October 30, 2017
On the heels of the eKids rollout in the UK, EPAM Toronto has officially launched their first eKids workshop to teach kids about how computer science skills will be imperative to have in the future. Over the past few years, EPAM has been advocating technology education through the program and with the help of EPAM’s many volunteers, children around the world are learning unforgettable lessons about programming.
In October, EPAM Toronto partnered with a local middle school class to teach eighth grade students coding using the Scratch platform. After EPAM ran a pilot session and presented the material to the class teacher along with many of the students interested in coding, the school was eager to implement the program.

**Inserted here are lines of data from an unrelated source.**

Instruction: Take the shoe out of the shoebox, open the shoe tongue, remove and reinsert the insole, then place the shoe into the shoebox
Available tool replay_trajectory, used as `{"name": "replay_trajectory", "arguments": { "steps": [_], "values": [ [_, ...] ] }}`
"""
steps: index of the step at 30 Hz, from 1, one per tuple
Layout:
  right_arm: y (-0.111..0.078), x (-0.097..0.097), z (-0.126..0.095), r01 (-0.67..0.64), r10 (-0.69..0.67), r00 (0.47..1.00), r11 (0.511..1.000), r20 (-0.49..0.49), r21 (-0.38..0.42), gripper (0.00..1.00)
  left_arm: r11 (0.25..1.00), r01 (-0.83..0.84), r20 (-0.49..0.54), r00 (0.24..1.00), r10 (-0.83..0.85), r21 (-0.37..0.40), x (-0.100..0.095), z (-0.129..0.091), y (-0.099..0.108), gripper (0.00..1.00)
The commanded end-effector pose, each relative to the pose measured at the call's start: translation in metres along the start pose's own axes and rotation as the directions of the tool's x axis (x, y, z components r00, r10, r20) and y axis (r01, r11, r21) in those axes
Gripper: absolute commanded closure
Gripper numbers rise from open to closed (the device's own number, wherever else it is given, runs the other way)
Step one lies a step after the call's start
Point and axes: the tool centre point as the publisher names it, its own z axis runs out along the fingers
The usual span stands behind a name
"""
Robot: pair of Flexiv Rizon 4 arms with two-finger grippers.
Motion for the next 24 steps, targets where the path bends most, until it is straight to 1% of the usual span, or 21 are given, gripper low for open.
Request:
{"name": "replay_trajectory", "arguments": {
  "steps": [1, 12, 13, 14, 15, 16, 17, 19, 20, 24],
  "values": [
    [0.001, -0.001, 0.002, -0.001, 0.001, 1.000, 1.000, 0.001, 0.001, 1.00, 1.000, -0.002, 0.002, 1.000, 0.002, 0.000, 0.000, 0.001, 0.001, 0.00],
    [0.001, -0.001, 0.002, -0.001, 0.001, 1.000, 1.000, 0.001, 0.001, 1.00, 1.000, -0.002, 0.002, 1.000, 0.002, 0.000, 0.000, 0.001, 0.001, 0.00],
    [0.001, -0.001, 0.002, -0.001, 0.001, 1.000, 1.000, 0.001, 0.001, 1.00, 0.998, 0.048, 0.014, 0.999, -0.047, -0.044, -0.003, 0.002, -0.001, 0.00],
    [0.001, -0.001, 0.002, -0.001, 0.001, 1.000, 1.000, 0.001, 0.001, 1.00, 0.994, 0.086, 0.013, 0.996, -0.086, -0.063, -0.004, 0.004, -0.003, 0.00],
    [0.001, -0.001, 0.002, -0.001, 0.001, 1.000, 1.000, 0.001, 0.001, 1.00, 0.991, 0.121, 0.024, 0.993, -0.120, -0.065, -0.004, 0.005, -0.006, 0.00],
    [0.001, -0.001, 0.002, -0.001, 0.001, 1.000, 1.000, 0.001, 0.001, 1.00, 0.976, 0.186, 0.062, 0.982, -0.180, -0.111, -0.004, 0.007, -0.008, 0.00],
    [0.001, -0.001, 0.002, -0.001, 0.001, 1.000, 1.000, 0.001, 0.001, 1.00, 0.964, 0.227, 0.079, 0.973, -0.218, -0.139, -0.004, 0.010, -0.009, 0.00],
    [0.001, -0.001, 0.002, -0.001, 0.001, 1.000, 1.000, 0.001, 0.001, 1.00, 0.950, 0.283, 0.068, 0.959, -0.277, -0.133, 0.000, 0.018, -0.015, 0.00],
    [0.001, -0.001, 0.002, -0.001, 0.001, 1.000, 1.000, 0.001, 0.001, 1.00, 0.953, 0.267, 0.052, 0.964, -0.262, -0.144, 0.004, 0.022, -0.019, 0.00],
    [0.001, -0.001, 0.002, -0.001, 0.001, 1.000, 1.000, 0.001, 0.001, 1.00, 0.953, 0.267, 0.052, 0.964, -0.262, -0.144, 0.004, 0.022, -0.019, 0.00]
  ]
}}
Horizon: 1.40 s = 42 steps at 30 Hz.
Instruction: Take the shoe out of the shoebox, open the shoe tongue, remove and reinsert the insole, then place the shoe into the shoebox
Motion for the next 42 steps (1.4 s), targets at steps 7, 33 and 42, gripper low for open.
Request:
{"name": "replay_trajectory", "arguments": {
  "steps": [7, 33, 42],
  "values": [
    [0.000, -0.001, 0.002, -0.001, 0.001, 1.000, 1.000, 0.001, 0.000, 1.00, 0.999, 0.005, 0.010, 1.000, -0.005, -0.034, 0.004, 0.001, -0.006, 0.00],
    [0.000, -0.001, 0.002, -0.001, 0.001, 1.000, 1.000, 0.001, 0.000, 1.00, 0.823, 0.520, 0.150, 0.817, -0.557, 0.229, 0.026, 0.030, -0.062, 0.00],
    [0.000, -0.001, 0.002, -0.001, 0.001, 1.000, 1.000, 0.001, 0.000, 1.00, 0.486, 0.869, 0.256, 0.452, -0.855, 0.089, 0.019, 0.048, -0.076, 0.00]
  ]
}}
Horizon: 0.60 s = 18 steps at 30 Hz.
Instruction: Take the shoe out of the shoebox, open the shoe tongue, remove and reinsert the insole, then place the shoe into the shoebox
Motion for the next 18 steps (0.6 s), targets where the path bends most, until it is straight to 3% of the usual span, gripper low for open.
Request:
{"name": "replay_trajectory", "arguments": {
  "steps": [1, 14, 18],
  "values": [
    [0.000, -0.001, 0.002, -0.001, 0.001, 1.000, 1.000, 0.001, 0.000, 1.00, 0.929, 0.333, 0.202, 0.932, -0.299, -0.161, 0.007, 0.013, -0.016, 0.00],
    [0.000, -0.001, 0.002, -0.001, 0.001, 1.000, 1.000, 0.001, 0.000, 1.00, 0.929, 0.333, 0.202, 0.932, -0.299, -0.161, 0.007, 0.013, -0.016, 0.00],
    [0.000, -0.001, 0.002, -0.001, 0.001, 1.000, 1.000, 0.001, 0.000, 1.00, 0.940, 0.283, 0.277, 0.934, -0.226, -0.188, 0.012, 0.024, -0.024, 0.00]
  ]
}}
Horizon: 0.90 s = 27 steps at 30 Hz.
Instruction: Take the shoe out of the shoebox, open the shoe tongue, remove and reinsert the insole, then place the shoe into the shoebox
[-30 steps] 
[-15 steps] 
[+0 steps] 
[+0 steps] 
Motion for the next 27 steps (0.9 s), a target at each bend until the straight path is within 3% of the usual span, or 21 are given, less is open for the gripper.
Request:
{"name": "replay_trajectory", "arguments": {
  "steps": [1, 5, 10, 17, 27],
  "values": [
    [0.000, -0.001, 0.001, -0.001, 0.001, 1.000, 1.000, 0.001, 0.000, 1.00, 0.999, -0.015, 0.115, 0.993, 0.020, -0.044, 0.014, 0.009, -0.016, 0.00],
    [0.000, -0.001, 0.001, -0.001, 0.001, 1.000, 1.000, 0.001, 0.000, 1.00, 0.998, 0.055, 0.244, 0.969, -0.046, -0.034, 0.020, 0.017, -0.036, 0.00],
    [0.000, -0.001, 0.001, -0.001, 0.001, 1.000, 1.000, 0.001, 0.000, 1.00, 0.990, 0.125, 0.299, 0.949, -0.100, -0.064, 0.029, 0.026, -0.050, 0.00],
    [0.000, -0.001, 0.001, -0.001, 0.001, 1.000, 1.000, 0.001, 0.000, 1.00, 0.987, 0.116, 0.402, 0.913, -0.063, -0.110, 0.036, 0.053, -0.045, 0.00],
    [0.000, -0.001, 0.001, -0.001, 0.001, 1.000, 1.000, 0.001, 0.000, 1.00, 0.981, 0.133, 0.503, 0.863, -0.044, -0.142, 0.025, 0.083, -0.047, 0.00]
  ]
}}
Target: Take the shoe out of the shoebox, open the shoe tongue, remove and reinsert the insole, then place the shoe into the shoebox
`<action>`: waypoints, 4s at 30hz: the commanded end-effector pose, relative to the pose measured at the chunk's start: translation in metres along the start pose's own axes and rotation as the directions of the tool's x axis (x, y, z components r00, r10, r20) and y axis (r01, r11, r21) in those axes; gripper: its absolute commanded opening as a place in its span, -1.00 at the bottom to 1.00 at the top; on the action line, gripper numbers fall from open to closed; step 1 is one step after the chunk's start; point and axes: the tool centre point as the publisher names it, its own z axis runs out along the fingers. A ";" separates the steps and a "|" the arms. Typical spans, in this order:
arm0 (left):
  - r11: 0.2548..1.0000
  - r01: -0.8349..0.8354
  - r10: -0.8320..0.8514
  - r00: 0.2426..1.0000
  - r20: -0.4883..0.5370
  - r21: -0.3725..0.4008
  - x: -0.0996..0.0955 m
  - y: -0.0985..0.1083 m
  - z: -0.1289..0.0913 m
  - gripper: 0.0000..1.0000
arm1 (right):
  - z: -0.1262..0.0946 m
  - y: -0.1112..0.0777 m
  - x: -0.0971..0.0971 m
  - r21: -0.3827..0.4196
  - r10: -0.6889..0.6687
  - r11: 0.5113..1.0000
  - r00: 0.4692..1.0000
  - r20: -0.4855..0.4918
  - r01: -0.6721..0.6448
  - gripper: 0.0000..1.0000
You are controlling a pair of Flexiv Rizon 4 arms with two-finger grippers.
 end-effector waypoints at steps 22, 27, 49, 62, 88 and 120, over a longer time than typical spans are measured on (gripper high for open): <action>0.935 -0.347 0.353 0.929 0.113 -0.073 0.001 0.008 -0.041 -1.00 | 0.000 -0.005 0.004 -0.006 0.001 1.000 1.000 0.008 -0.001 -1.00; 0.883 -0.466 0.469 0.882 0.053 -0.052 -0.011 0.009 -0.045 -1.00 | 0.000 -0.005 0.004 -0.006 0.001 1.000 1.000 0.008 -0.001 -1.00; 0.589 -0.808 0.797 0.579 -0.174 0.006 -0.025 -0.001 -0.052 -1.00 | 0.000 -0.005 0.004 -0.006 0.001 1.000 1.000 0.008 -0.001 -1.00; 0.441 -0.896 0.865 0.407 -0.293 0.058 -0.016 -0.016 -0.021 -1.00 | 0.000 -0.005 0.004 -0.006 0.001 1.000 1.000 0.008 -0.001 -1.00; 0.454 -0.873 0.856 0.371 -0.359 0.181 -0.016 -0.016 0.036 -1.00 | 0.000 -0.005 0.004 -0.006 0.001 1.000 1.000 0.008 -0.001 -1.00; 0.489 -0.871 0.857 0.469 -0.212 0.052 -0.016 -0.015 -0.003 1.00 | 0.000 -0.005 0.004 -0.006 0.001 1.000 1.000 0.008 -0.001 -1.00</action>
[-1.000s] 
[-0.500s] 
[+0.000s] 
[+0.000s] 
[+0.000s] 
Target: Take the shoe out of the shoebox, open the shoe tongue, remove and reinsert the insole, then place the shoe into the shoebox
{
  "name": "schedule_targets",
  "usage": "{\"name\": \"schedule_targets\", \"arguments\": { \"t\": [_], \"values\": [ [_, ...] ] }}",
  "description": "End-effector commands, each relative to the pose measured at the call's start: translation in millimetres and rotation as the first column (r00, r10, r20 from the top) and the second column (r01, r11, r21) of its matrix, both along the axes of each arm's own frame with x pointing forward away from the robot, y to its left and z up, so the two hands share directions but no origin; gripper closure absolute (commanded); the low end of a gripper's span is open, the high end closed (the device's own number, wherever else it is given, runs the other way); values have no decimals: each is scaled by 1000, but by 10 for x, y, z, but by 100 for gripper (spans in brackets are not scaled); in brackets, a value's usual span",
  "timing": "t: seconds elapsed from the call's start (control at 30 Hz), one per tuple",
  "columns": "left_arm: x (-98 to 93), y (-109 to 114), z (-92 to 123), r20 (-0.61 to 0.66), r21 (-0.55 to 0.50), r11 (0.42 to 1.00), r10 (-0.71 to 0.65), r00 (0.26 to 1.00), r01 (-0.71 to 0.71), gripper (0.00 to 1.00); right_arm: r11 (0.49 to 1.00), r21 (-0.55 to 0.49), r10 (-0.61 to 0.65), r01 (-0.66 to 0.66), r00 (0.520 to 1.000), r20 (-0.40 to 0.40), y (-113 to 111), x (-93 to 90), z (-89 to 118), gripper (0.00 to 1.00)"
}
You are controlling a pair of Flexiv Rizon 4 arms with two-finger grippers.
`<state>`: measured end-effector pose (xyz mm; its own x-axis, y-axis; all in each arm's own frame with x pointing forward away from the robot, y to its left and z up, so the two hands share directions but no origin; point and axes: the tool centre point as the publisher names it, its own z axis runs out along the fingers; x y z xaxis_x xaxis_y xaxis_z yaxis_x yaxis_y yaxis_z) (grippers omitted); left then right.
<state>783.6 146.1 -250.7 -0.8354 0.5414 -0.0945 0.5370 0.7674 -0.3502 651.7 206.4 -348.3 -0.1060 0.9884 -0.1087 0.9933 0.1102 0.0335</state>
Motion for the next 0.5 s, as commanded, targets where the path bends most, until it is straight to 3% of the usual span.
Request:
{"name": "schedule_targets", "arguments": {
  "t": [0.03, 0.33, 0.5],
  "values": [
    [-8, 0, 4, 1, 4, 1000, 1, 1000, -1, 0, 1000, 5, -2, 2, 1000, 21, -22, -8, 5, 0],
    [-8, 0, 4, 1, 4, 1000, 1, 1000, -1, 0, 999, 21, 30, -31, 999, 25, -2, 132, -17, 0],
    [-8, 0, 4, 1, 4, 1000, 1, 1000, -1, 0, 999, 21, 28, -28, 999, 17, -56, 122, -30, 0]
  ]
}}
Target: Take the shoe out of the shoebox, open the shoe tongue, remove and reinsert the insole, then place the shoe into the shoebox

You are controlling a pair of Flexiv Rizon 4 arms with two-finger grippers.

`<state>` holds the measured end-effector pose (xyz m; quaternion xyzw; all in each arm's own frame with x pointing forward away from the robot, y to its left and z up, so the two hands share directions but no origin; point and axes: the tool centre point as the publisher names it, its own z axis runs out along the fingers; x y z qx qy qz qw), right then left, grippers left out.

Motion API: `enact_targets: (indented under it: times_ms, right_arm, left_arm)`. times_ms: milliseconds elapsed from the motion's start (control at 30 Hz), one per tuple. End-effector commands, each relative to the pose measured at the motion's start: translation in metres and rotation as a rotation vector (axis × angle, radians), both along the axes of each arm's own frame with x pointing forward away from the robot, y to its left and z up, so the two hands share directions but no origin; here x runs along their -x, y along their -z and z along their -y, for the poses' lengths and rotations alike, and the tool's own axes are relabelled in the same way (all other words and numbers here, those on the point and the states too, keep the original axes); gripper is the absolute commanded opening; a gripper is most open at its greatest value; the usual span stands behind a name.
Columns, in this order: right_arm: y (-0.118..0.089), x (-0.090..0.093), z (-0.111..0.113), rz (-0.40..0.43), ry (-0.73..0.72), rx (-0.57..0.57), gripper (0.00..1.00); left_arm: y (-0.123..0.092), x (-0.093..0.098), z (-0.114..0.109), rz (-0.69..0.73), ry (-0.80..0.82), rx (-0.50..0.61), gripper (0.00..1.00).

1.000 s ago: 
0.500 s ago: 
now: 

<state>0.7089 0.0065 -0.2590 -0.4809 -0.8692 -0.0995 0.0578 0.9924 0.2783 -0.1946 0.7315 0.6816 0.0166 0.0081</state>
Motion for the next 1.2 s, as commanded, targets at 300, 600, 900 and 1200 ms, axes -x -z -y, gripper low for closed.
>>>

For the October program, out of several programming themes and level options, the school chose the Fashion and Design theme, which they thought would help drive a teamwork mentality among the students. This particular theme shows students how computer science and technology are used in the fashion industry by building fashion-themed programs like a fashion walk, a stylist tool and a pattern maker. The lessons are taught by seven EPAM volunteers once a week for 10 weeks to provide a comprehensive workshop.
“We love talking with the students because it helps them match what they are learning at school to what they might end up doing for a living. They also learn what classes and skills to focus on in high school and university to prepare them for their future careers. At this age when they are about to decide where to invest six to eight years of their lives to start an exciting career, it is very important to receive advice and discuss job opportunities,” says Karina Shlykova, Senior Business Analyst, EPAM Canada.
As technology skills become essential to everyday life, it’s important to introduce programming and software education at a young age. In response to continuous tech growth and evolution, the Canadian government has started increasing its efforts to incorporate classes that cover technology skills like coding into curriculums.
However, many teachers across the country do not have the necessary skills or resources to teach coding, so leveraging easy-to-teach and quick-to-learn platforms like Scratch will be even more crucial. For the future of IT, it’s vital that institutions focus on tech-related education and team up with volunteers from tech companies like EPAM to realize such a paramount initiative.